Ну что же, Джим, так Джим. Сидел, не сидел… Не все ли мне равно? Я с ним крестить детей не собирался.
– Будка за углом. Вон там. А откуда у тебя доллары?
– Откуда, откуда, от верблюда. Дядя провез несколько сотен. Он еще в семьдесят четвертом уехал. Устроился неплохо. У одного из наших работает. В Бостоне. Шоферит для него. Бабу его возит туда-сюда. Капусту привез в подарок… но видать кто-то настучал. Может, с самой таможни пасли. Посмотреть хотели, для кого валюта… Меня прямо на выходе из гостиницы «Украина» схватили. Руки завернули. И сразу начали шмонать. Двадцатку мою нашли, а сотню для матери, в потайном кармане, нет. На киче отобрали и сотню. Вот суки, ни себе, ни людям. Ладно, доживем до понедельника, брат…

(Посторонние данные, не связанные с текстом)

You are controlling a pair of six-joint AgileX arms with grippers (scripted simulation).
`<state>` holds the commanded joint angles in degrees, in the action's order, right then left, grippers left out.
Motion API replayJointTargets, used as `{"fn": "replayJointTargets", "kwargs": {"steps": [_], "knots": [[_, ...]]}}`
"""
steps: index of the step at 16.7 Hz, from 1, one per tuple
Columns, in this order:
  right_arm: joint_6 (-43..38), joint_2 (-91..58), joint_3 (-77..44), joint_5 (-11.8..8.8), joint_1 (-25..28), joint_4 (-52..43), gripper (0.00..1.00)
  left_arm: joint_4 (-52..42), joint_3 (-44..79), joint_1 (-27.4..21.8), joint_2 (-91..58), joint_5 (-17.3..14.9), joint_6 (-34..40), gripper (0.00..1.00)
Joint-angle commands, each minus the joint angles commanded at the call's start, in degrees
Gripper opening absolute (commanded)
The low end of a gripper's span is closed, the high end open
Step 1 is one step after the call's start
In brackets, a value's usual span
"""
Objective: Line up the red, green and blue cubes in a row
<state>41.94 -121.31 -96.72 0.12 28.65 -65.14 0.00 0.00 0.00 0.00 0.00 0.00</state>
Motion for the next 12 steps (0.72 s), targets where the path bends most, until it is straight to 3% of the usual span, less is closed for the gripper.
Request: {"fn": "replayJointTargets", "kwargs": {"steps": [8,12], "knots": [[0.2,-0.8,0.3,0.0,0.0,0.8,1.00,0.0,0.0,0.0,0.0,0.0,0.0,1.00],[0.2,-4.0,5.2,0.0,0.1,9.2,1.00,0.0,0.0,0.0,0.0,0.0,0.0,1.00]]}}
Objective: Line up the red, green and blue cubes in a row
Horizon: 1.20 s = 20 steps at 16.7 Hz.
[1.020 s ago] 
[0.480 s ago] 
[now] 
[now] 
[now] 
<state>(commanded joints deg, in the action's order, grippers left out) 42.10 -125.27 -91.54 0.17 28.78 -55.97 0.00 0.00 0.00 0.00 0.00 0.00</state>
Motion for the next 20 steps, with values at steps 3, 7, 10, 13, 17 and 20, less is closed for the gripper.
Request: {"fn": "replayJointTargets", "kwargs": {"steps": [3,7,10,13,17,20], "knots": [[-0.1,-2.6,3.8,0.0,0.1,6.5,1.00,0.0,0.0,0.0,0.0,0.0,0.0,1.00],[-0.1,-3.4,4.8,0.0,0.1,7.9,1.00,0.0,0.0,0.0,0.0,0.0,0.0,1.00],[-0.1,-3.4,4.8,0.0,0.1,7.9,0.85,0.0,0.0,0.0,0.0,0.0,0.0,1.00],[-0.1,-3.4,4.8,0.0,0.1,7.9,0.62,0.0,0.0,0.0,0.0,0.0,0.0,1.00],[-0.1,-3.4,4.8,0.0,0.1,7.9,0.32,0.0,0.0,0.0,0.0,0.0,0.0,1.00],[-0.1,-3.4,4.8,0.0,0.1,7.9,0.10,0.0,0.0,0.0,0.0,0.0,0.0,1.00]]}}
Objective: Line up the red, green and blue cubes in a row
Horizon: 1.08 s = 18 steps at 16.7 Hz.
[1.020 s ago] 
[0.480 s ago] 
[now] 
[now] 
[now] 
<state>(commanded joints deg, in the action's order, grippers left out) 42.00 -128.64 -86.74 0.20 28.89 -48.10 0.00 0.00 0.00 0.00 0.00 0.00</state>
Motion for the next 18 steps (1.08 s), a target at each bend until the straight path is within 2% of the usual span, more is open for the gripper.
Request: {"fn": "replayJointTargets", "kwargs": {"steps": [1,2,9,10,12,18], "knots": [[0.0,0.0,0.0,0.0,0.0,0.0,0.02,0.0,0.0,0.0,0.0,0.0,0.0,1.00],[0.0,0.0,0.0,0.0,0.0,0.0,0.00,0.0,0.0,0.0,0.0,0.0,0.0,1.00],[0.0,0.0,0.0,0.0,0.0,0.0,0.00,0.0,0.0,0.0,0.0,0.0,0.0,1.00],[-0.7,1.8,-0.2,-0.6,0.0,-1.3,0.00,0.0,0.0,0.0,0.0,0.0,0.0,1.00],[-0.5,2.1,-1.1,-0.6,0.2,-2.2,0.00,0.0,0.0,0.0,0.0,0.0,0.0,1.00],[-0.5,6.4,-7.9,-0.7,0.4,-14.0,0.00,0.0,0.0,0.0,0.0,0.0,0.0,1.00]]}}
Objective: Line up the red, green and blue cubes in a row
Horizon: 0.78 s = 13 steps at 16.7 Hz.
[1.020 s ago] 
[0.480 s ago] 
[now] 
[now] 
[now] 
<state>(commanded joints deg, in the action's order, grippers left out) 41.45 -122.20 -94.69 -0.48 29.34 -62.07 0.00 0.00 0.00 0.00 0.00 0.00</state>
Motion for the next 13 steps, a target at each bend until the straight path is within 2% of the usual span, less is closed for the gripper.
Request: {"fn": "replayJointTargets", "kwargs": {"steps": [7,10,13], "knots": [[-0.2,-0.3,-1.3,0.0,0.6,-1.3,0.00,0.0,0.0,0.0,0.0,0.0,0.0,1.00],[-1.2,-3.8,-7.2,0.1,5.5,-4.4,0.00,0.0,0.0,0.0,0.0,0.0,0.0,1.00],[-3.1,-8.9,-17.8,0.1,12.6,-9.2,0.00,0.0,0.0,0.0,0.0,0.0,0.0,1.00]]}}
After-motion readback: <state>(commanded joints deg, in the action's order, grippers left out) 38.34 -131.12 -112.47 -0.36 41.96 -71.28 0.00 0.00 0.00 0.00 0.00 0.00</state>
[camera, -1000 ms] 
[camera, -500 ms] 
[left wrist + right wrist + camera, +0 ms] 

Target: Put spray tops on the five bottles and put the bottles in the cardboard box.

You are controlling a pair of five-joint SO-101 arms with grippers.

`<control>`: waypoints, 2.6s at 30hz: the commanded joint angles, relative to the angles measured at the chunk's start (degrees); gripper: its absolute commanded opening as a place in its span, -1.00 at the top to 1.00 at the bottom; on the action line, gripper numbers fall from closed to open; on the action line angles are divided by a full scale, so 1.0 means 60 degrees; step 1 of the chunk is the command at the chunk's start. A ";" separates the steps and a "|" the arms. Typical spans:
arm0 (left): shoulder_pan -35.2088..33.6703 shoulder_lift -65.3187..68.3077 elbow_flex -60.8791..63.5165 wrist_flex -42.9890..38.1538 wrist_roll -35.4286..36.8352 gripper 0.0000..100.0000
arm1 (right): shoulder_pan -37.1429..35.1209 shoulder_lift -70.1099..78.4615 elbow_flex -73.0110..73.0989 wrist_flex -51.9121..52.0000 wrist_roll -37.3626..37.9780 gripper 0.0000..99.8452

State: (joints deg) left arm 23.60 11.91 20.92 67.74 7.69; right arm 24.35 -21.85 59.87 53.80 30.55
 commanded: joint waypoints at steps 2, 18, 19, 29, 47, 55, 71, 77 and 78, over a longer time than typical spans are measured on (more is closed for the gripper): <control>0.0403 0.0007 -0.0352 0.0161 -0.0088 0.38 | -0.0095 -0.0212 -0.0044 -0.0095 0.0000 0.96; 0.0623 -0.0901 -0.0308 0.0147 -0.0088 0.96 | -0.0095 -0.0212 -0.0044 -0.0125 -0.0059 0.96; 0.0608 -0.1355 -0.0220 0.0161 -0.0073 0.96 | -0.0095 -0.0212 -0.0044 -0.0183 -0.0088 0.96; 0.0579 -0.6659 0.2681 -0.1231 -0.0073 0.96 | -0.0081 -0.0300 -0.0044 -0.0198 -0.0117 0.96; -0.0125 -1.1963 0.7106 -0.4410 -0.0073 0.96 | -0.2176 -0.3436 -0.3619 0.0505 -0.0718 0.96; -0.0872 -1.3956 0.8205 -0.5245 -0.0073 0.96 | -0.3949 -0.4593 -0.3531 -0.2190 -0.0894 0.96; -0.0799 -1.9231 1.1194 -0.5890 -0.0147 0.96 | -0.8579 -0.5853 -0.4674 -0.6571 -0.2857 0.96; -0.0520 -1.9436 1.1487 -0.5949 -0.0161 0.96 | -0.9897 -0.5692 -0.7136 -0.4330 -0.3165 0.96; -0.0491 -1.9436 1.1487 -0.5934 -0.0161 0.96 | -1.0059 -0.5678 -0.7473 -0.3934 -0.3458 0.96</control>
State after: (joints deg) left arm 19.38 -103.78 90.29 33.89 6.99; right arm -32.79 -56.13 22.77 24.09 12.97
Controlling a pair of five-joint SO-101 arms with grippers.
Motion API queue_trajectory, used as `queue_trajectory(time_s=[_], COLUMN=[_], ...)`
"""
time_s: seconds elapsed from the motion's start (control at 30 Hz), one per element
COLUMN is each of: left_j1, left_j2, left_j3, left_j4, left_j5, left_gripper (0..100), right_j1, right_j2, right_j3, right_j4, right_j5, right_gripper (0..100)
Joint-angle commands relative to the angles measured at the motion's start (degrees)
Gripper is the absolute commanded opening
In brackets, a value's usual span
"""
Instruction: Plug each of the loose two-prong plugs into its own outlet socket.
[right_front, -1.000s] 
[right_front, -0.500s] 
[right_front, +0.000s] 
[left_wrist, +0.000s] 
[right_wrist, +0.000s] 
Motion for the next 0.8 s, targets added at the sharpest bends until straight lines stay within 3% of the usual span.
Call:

– Надеюсь. Только вот, будет ли лучше… в понедельник.
– Слушай, а там, в подвалах, и впрямь типографские машины?
– Не знаю. Никто не знает. Нам туда заходить воспрещается, мы только двери, окна и замки проверяем. Может быть, там бомбоубежище на случай атомной войны… или большевистское вундерваффе спрятано… или золото партии… не бери в голову.
Джим был высоким, худым, немного сутулым, слегка флегматичным, ярко выраженным евреем лет тридцати. Его заветная мечта не отличалась оригинальностью.
– Ты знаешь, больше всего на свете хочу уехать навсегда из проклятого Совка и поселиться в Нью-Йорке. Буду играть на бирже, заработаю кучу денег и стану жить по-королевски. Так и будет, обязательно. И когда-нибудь, Антоша, мы встретимся с тобой на Бродвее, и я посажу тебя в мой шикарный кадиллак и повезу обедать в лучший ресторан Нью-Йорка.
– Дураки мы с тобой. Раньше надо было линять, а не варежку разевать понапрасну. Проболтали наше время. А теперь…
– Раньше никак. Мать не мог одну оставить.
– Понимаю. А я не хотел бросать молодую красивую жену, мы только поженились. Она бы ни за что не уехала. Патриотка…
– Нашел бы себе в Штатах новую жену. Ты парень видный.